SO MUCH PAIN, SO MUCH LOVE
LONDON BRIDGE VICTIMS’ FAMILIES PAY TRIBUTE
LONDON BRIDGE victim Jack Merritt was the first person to confront terrorist Usman Khan, it emerged yesterday as vigils were held to honour him.
American academic Bryonn Bain told the BBC that Jack stepped forward when Khan launched his deadly attack at a prisoner rehabilitation event on Friday.
Prof Bain said it ‘felt like a warzone’, adding: ‘I saw people die, I saw things that I will never be able to unsee.’
Jack’s bravery was described after his girlfriend Leanne O’Brien broke down in tears as he was honoured at Guildhall, Cambridge.
Ms O’Brien was comforted by her own and Jack’s parents as fellow Cambridge graduate Saskia Jones was also remembered.
Mr Merritt, 25, and Ms Jones, 23, were both stabbed to death by convicted terrorist Khan, 28, during the Fishmongers’ Hall event they were supporting. At a separate vigil in Guildhall Yard, London, Boris Johnson, Jeremy Corbyn and London mayor Sadiq Khan observed a minute’s silence.
In the BBC interview, Prof Bain said that former offenders at the conference ‘stepped up and intervened’ and people owed their lives to those who had previously spent time in prison.
Meanwhile, the boss of Fishmongers’ Hall described in detail the heroism of kitchen porter Lukasz who helped stop Khan.

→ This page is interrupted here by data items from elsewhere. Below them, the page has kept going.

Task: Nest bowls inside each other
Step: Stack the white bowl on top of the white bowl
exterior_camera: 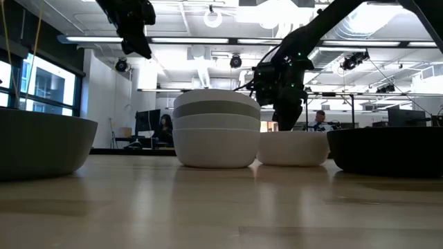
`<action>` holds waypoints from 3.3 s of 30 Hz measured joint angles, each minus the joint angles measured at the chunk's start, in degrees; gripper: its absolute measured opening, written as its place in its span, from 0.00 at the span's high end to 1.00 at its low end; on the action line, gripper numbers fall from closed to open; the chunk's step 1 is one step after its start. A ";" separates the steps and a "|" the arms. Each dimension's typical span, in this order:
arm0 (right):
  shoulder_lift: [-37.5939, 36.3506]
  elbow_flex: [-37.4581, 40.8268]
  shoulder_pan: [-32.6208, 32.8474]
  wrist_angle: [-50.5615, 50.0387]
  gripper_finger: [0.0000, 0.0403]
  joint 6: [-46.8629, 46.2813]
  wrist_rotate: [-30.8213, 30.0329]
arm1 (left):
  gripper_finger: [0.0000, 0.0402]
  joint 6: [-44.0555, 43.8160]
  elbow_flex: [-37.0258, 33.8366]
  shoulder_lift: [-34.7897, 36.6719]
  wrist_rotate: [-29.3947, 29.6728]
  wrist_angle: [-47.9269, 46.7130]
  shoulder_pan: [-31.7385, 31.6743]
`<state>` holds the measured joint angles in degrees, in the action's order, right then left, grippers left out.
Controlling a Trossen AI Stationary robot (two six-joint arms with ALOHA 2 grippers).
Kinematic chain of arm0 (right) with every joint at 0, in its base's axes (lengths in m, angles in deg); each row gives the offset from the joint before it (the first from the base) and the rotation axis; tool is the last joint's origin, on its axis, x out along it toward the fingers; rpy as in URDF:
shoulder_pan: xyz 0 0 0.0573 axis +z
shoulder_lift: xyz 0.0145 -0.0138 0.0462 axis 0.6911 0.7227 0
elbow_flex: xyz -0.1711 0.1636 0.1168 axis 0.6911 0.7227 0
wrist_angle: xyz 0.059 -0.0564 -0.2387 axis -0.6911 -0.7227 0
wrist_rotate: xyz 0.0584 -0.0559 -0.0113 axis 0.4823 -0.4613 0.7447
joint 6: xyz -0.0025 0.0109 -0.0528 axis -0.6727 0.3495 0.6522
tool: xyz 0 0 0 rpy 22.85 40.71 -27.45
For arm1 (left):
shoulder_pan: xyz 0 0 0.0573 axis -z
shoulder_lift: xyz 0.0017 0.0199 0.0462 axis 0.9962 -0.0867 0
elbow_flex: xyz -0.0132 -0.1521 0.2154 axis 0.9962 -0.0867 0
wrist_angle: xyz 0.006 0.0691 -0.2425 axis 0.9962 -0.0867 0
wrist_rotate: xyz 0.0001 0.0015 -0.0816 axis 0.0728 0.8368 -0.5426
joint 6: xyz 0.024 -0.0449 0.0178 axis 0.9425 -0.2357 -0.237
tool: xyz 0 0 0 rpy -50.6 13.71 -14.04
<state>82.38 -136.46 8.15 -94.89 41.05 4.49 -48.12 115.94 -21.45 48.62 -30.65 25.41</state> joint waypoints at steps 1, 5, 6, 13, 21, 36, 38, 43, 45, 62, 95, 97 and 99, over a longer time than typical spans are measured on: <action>0.00 0.00 0.00 0.01 0.99 0.00 -0.08 | 0.74 0.02 0.00 0.00 0.00 0.00 0.00; 0.00 0.00 0.00 0.04 0.99 -0.43 -1.77 | 0.74 0.02 0.00 0.00 0.00 0.00 0.00; 0.00 0.00 0.00 0.04 1.00 -0.44 -2.02 | 0.74 0.02 0.00 0.00 0.00 0.00 0.00; -0.02 -0.73 -0.86 -1.59 1.00 -0.44 -3.20 | 0.74 0.02 0.00 0.00 0.02 0.00 0.00; -0.02 -7.10 -1.70 -5.52 1.00 -1.45 -3.30 | 0.74 0.04 0.00 0.00 0.04 0.02 0.00; -0.03 -24.34 -1.10 -19.16 1.00 -11.35 -4.56 | 0.74 0.50 0.00 0.00 0.02 0.03 0.04; -0.04 -25.52 -0.47 -20.37 1.00 -12.19 -4.52 | 0.74 0.50 0.00 0.00 0.02 0.02 0.04; -0.07 -26.38 1.62 -20.37 1.00 -13.97 -3.62 | 0.74 0.49 0.00 0.00 -0.09 0.02 0.04; -0.07 -26.38 2.63 -20.41 1.00 -14.23 -2.76 | 0.74 0.50 0.00 0.00 -0.09 0.02 0.04; -0.07 -26.34 8.72 -11.87 1.00 -25.91 -2.09 | 0.74 0.48 0.00 0.00 -0.47 0.02 2.34; 7.83 -26.24 15.44 -8.62 1.00 -41.16 1.05 | 0.74 2.95 -6.01 0.07 -0.09 0.25 2.62; 7.96 -26.25 15.82 -9.05 1.00 -41.54 1.03 | 0.74 3.41 -8.12 0.06 -0.07 2.15 2.64; 7.96 -26.24 16.10 -9.07 1.00 -42.06 1.03 | 0.74 3.41 -9.72 0.04 -0.07 4.02 2.64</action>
<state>90.34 -162.70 24.25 -103.96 -1.01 5.53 -44.71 106.22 -21.41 48.55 -26.63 28.06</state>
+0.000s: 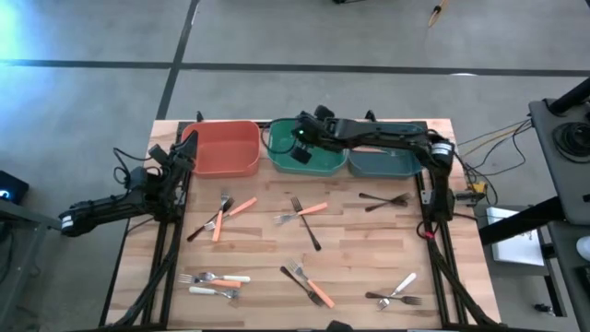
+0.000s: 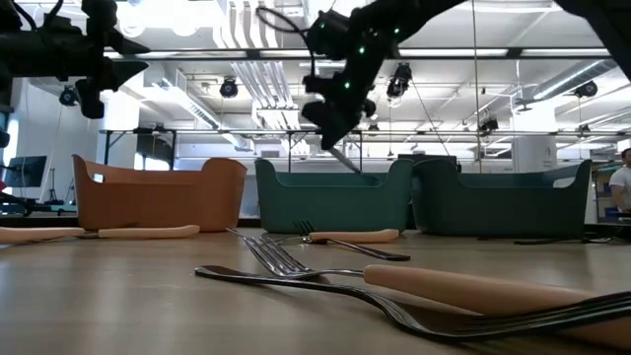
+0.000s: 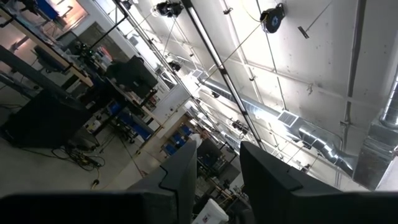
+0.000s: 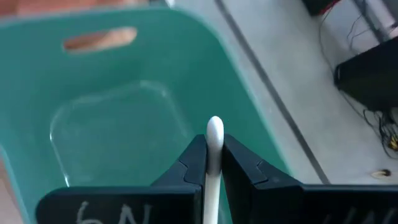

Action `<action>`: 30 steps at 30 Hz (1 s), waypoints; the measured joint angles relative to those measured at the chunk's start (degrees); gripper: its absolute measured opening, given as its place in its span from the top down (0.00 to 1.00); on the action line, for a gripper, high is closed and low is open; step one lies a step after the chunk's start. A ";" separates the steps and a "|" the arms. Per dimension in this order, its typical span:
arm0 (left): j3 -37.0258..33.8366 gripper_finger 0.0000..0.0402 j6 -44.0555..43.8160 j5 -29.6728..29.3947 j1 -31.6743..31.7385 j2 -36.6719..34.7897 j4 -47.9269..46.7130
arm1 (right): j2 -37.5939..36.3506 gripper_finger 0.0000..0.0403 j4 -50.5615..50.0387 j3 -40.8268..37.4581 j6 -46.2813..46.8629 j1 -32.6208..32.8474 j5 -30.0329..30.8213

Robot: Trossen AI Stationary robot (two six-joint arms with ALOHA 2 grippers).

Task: Sort silverware by color (type)
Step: Put the white fork into the green bin, then put the light orange fork into the blue bin

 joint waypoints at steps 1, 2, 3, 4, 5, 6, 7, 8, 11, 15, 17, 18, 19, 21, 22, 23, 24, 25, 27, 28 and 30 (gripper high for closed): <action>0.01 0.73 0.00 0.01 0.02 -0.02 0.00 | 0.85 0.95 -1.14 0.67 0.02 0.00 -0.04; 0.02 0.73 -0.01 0.00 0.02 0.01 0.00 | 1.51 0.95 -2.02 1.31 0.04 0.02 -0.07; 0.00 0.73 0.01 0.02 0.00 -0.01 0.02 | 2.10 0.95 -2.72 1.95 0.24 0.04 -0.09; 0.01 0.73 -0.01 -0.01 0.00 -0.01 0.00 | 2.61 0.94 -3.33 2.50 0.82 0.21 -0.09; 0.01 0.73 -0.01 0.01 0.02 -0.01 0.00 | 3.08 0.92 -3.67 2.98 1.30 0.26 -0.09; -0.01 0.73 0.02 0.02 0.01 0.00 0.01 | 3.37 0.90 -4.09 3.49 1.99 0.26 -0.12; 0.01 0.73 0.00 0.01 0.00 0.01 0.00 | 3.59 0.88 -4.51 3.94 2.68 0.26 -0.38; 0.00 0.73 -0.01 0.00 0.01 -0.01 0.01 | 3.69 0.86 -4.78 4.29 3.29 0.25 -0.92; 0.01 0.73 -0.01 -0.01 0.02 0.01 0.00 | 3.38 0.81 -5.11 4.88 6.31 0.24 -2.36; 0.00 0.73 0.01 0.01 0.02 -0.01 0.03 | 2.31 0.76 -8.09 6.13 7.40 0.24 -2.69; 0.02 0.73 0.00 0.01 0.00 0.01 -0.02 | 1.27 0.74 -9.01 6.86 7.68 0.31 -2.67; 0.00 0.73 0.01 0.00 0.02 0.01 0.04 | 0.73 0.73 -9.53 7.26 7.96 0.47 -2.68; -0.01 0.73 -0.01 -0.01 0.02 0.01 0.02 | 0.23 0.72 -10.00 7.74 8.26 0.56 -2.67; 0.01 0.73 -0.01 0.02 0.00 0.01 0.02 | -0.59 0.71 -11.72 9.05 8.22 0.91 -2.71; 0.00 0.73 0.00 -0.01 0.02 0.00 0.00 | -0.88 0.71 -12.82 9.94 8.16 1.18 -2.71; 0.02 0.73 0.01 0.01 0.00 0.00 -0.02 | -1.18 0.70 -13.86 10.92 8.15 1.40 -2.71; -0.01 0.73 -0.01 0.02 0.00 0.01 -0.02 | -1.52 0.70 -14.92 11.95 8.12 1.65 -2.72; 0.02 0.73 0.00 0.00 0.01 0.00 0.00 | -1.86 0.69 -16.22 13.11 7.88 1.89 -2.73; 0.00 0.73 0.01 0.02 0.00 0.01 -0.02 | -2.60 0.69 -18.58 15.31 7.52 2.36 -2.82; -0.01 0.73 -0.01 -0.01 0.02 0.01 -0.02 | -2.90 0.69 -19.81 16.40 7.52 2.58 -2.93; 0.00 0.73 0.00 0.01 0.02 0.01 -0.02 | -3.46 0.69 -22.27 18.22 7.51 3.14 -2.93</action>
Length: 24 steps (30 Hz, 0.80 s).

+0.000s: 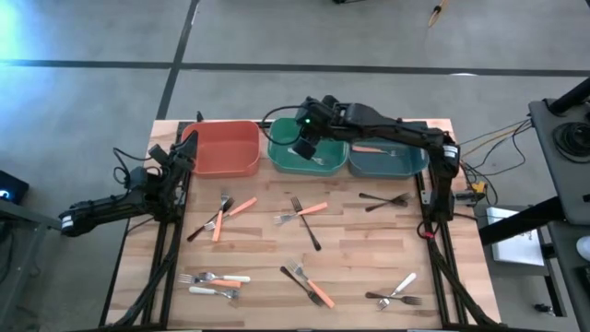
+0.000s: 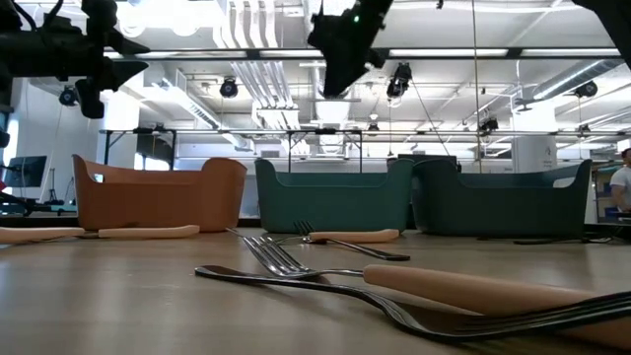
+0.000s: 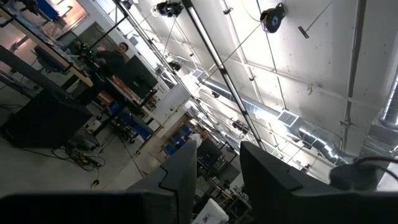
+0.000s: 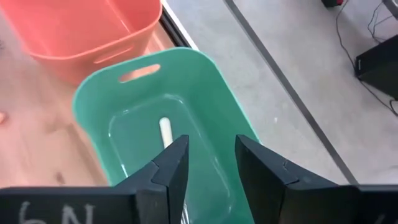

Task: Sort silverware by color (type)
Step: Put the light orange fork into the blue bin

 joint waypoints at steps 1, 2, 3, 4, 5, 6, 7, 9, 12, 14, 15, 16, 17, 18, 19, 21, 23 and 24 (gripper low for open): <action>0.00 0.73 0.00 0.00 -0.02 0.00 0.00 | -0.25 0.70 -1.36 0.87 0.01 0.31 0.00; 0.00 0.73 0.02 -0.02 -0.02 0.00 0.00 | -0.57 0.70 -2.95 1.72 0.07 0.59 -0.02; 0.01 0.73 0.00 0.00 -0.02 0.00 0.00 | -0.90 0.70 -4.42 2.50 0.29 0.96 -0.03; 0.01 0.73 0.01 -0.01 -0.01 -0.01 0.01 | -1.43 0.71 -5.68 3.14 0.80 1.32 -0.04; 0.00 0.73 0.00 -0.02 -0.02 0.00 0.00 | -2.02 0.71 -6.77 3.55 1.32 1.72 -0.03; 0.02 0.73 0.00 -0.02 -0.02 0.00 0.02 | -2.77 0.71 -7.68 3.74 1.95 2.10 -0.01; 0.00 0.73 0.00 -0.02 -0.02 0.00 0.02 | -3.69 0.72 -8.41 3.77 2.60 2.50 -0.02; 0.01 0.73 0.02 -0.02 0.07 -0.02 0.02 | -5.28 0.72 -9.31 3.55 3.87 3.37 0.02; 0.00 0.73 -1.86 2.95 0.07 -0.01 -0.40 | -7.39 0.73 -12.78 2.91 7.64 4.61 0.00; 0.00 0.73 -6.59 5.96 0.05 0.25 -0.53 | -8.56 0.73 -15.41 2.20 10.29 5.59 0.02; 0.00 0.73 -8.50 7.92 0.07 0.60 -0.67 | -9.21 0.73 -16.80 1.68 11.69 6.16 0.03; 0.02 0.73 -9.57 10.97 0.13 1.11 -1.35 | -9.76 0.73 -17.97 1.04 12.96 6.69 0.12; 0.15 0.73 -10.64 14.45 0.10 1.94 -2.53 | -10.30 0.73 -18.75 0.18 14.18 7.34 0.35; 0.65 0.73 -11.95 17.78 0.06 3.17 -4.61 | -10.85 0.72 -19.20 -0.78 15.34 7.89 0.44; 1.47 0.73 -13.72 21.01 0.05 4.55 -7.62 | -11.30 0.72 -19.59 -1.76 16.41 8.34 0.44; 3.87 0.73 -16.29 25.59 0.05 7.99 -14.63 | -12.34 0.73 -19.81 -4.10 18.04 9.23 0.44; 7.24 0.73 -16.99 29.31 0.07 11.77 -22.41 | -13.36 0.73 -19.90 -6.31 19.55 9.68 0.42; 9.50 0.73 -16.99 31.08 0.05 14.10 -26.68 | -13.96 0.73 -19.92 -7.41 20.40 9.83 0.44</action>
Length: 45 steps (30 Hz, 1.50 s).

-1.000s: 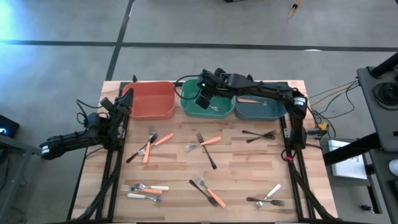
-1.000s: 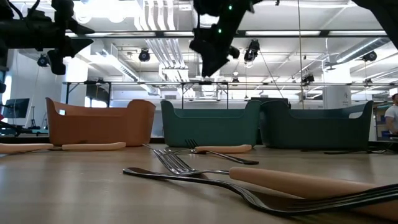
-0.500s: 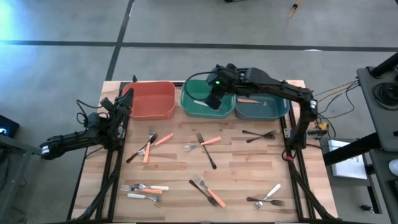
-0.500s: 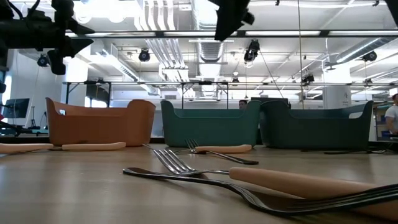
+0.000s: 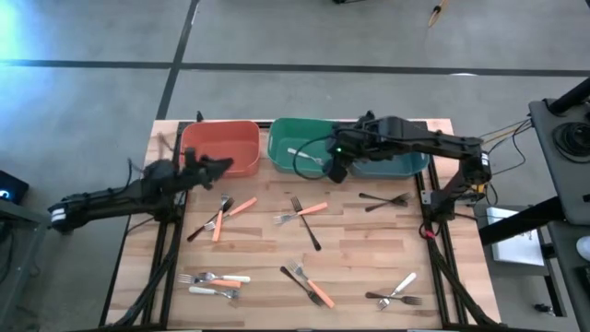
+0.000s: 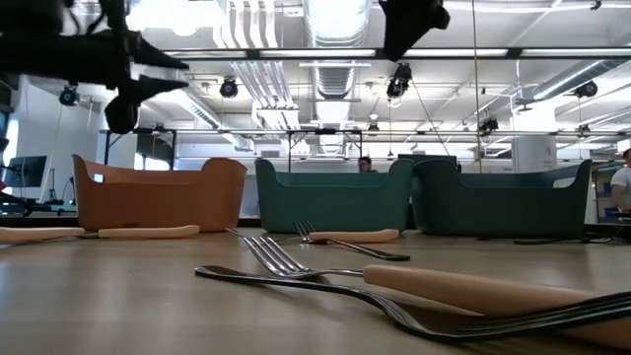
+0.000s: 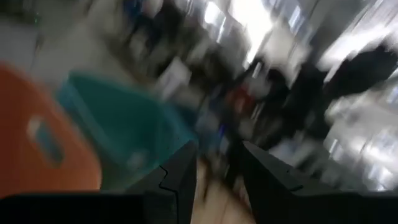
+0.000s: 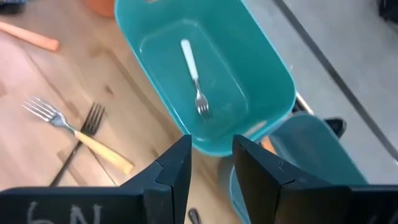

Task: Sort silverware by color (type)
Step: Put the light orange fork into the blue bin

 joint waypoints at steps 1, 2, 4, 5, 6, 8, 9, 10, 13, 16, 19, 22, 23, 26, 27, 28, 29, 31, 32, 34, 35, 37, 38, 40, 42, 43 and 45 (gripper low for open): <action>2.31 0.73 0.20 1.83 0.02 2.29 -4.61 | -0.61 0.73 -0.01 -1.14 0.81 0.10 0.02; 4.65 0.73 0.56 3.39 0.02 4.72 -9.03 | -1.17 0.73 -0.14 -2.16 1.87 0.10 0.01; 9.63 0.73 1.82 5.66 0.00 9.67 -18.62 | -2.50 0.72 -0.46 -4.31 3.37 0.10 0.02; 12.00 0.73 2.80 6.34 0.00 12.06 -22.97 | -3.12 0.72 -0.82 -5.37 4.10 0.10 0.02; 14.38 0.73 3.94 6.89 0.00 14.35 -27.17 | -3.84 0.73 -1.14 -6.39 4.96 0.10 0.02; 18.62 0.73 7.18 7.94 -0.07 18.45 -35.01 | -5.34 0.73 -2.09 -8.31 6.18 0.10 0.02; 20.54 0.73 8.88 8.35 -0.27 20.40 -38.41 | -6.19 0.73 -2.42 -9.30 6.56 0.10 0.00; 22.11 0.73 10.31 8.36 -0.52 22.13 -41.60 | -7.15 0.74 -2.57 -10.38 7.35 0.10 0.00; 25.12 0.73 13.16 8.39 -1.86 26.71 -48.31 | -9.96 0.74 -2.67 -14.05 9.28 0.10 0.00; 25.93 0.73 14.04 8.47 -3.85 30.60 -50.25 | -12.62 0.74 -2.62 -18.05 10.88 0.10 -0.04; 25.66 0.73 13.64 9.24 -6.34 34.29 -49.54 | -15.06 0.73 -2.56 -21.82 12.29 0.10 -0.08; 24.91 0.73 12.69 9.62 -8.95 38.02 -49.26 | -16.87 0.74 -2.51 -24.74 13.15 0.10 -0.18; 24.79 0.73 12.64 9.62 -9.75 39.28 -49.07 | -17.31 0.74 -2.42 -25.48 13.30 0.10 -0.20; 24.72 0.73 13.89 9.58 -11.75 42.94 -47.00 | -17.93 0.75 -1.97 -27.04 13.25 0.10 -0.20; 24.88 0.73 14.91 9.34 -12.23 44.24 -46.58 | -17.97 0.75 -2.03 -27.42 13.19 0.10 -0.19; 25.11 0.73 16.02 8.66 -12.65 45.56 -46.05 | -17.97 0.75 -2.03 -27.67 12.75 0.10 -0.17; 25.45 0.73 17.08 7.53 -12.99 46.92 -45.52 | -17.92 0.75 -1.98 -27.83 12.41 0.10 -0.20; 26.35 0.73 18.90 4.39 -13.23 49.40 -44.81 | -17.71 0.75 -1.96 -27.95 12.01 0.10 -0.17; 26.85 0.73 19.72 2.73 -13.25 50.71 -44.70 | -17.63 0.75 -1.92 -27.95 11.79 0.10 -0.16; 27.79 0.73 20.27 -0.42 -13.25 53.18 -44.62 | -17.53 0.75 -1.76 -27.97 11.13 0.10 -0.16; 28.21 0.73 20.47 -1.68 -13.25 54.34 -44.39 | -17.55 0.75 -1.66 -27.97 11.11 0.10 -0.15; 28.81 0.73 20.83 -2.55 -13.24 56.44 -43.43 | -17.55 0.76 -1.66 -27.97 11.06 0.10 -0.15; 28.94 0.73 20.93 -2.49 -13.25 57.52 -42.57 | -17.56 0.76 -1.64 -27.97 10.79 0.10 -0.15; 29.01 0.73 20.94 -1.29 -13.25 59.39 -40.22 | -17.57 0.76 -1.64 -27.97 10.01 0.10 -0.15; 29.01 0.73 20.94 0.07 -13.25 61.11 -37.80 | -17.57 0.76 -1.62 -27.97 9.51 0.10 -0.15; 29.01 0.73 20.94 0.31 -13.25 62.04 -37.30 | -17.57 0.76 -1.60 -27.97 9.30 0.10 -0.15; 29.01 0.73 20.92 0.30 -13.25 63.54 -37.19 | -17.57 0.76 -1.57 -27.97 9.11 0.09 -0.15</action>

Former naval officer commodore Toby Williamson told the BBC: ‘Lukasz is doing the washing up. He hears this spine chilling shout. As he’s first-aid trained, he goes upstairs.
‘There’s a bad guy with knives and people fighting for their lives.’ Lukasz grabbed a ‘ long stick’, thought to be one of the hall’s whale tusk, and ran at the terrorist.
‘He’s buying time. He’s allowing others to crawl out the way,’ Mr Williamson added. During a ‘one-on-one’ fight Lukasz was stabbed five times. Khan got out of the building, with Lukasz giving chase.
Members of the public helped tackle the terrorist until police arrived and shot him dead.
BORIS JOHNSON said yesterday it was ‘probably clear from the outset’ that London Bridge killer Usman Khan should not have been released because he was ‘too tough to crack’.
The prime minister warned that some prisoners could never be de-radicalised as he joined the Labour leader, Jeremy Corbyn, and London’s mayor Sadiq Khan at the Guildhall vigil for the victims of Friday’s attack.
Killer Khan, 28, was automatically released on licence in December last year after serving half of his 16-year sentence for involvement in a 2010 plot to bomb the London Stock Exchange.
Promising to cut the number of terrorists allowed out of prison early, Mr Johnson said: ‘I think it was pretty obvious from the kinds of things he (Khan) was saying and continued to say that he was not really a suitable candidate for automatic early release.
‘Yet under the law, when he was sentenced, there was no means of reviewing his release – he was just sprung automatically.’ Mr Johnson, who later joined
home secretary Priti Patel on an election trip to Southampton, added it was a ‘profound question’ as to whether some terrorists could ever be rehabilitated.
‘We have to face the grim reality that in some cases it is really very difficult,’ he said. ‘There are some cases which are just too tough to crack and, alas, he appears to have been one of them.’
Mr Corbyn said the PM had ‘enormous questions’ to answer about Khan such as: ‘What happened in the prison with this particular individual? What assessment was made of his psychological condition before he was released? And what supervision and monitoring was he under after coming out?’
He added that ‘terrorists should be released as and when they have completed a significant proportion of their sentence’ and are ‘considered safe’.
Meanwhile, mayor Mr Khan called on Londoners to unite in a ‘spirit of defiance’ against terrorists, adding: ‘The best way to defeat this hatred is not by turning on one another but by focusing on the values that bind us.’